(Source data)
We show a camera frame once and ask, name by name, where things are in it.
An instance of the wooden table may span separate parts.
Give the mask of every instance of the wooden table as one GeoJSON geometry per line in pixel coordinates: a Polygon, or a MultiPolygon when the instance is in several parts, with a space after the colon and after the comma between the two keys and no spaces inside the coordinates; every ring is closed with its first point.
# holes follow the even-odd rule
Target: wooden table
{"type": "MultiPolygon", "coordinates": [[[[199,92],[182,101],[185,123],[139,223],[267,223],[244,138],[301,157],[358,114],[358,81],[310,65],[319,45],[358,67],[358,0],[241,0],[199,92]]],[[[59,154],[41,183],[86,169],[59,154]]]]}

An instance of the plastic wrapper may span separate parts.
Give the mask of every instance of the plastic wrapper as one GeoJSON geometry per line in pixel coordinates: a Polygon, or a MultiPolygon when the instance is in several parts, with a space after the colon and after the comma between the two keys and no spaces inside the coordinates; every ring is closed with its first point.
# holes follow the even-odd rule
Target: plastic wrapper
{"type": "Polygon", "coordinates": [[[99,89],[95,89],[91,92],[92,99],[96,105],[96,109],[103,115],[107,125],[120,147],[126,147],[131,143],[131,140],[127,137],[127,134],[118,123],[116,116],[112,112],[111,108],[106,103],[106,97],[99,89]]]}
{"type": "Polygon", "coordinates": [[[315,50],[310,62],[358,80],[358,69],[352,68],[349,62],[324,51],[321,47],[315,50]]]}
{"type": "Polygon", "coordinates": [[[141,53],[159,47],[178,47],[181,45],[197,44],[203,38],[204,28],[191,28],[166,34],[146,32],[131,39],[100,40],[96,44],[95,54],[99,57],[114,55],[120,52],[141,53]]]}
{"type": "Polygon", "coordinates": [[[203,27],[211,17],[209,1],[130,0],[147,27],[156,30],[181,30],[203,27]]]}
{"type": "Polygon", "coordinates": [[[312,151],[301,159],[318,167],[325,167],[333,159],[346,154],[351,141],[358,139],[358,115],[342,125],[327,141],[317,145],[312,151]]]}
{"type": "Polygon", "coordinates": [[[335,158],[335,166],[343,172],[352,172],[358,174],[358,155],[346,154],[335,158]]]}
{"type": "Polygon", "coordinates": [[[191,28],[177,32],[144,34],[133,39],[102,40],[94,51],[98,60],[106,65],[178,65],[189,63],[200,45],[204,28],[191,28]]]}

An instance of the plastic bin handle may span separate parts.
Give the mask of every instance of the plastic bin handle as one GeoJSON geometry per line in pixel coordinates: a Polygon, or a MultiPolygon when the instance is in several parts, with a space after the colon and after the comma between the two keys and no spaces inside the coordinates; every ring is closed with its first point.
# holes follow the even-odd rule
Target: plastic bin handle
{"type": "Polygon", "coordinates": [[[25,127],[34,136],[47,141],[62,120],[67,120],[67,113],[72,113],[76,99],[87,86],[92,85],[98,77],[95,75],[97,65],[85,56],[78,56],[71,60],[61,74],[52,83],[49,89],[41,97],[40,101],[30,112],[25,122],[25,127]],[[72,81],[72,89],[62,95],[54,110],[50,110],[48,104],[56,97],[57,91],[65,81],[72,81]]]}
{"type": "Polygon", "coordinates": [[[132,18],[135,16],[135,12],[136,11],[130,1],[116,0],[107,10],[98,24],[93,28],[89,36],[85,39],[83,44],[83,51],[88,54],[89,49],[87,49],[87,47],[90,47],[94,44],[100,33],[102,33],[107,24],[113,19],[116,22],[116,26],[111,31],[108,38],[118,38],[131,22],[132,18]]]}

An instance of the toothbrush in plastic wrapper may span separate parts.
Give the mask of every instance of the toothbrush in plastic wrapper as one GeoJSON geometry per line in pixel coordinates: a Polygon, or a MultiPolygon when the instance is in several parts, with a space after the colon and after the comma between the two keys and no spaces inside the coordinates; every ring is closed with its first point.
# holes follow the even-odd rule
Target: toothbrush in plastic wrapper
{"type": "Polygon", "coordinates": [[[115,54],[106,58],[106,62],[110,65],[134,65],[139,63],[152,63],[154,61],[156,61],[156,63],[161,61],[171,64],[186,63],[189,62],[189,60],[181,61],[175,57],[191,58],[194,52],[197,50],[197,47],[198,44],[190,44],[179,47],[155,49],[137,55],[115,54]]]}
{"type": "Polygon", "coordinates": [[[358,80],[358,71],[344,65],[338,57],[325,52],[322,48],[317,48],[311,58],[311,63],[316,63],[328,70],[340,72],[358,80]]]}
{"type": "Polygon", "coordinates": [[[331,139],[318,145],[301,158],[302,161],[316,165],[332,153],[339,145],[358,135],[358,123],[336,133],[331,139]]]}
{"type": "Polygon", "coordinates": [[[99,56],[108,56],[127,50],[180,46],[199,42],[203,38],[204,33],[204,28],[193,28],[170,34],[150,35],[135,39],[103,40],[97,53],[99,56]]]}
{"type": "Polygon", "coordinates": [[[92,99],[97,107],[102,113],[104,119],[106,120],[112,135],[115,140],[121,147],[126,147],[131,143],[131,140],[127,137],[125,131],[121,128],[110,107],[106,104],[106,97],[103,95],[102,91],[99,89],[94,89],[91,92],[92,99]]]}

#### [WHAT YOU WILL DO]
Determine the number of lines above holding the string "instance". Reply with it and nothing more.

#### [SOLUTION FOR THIS PROBLEM]
8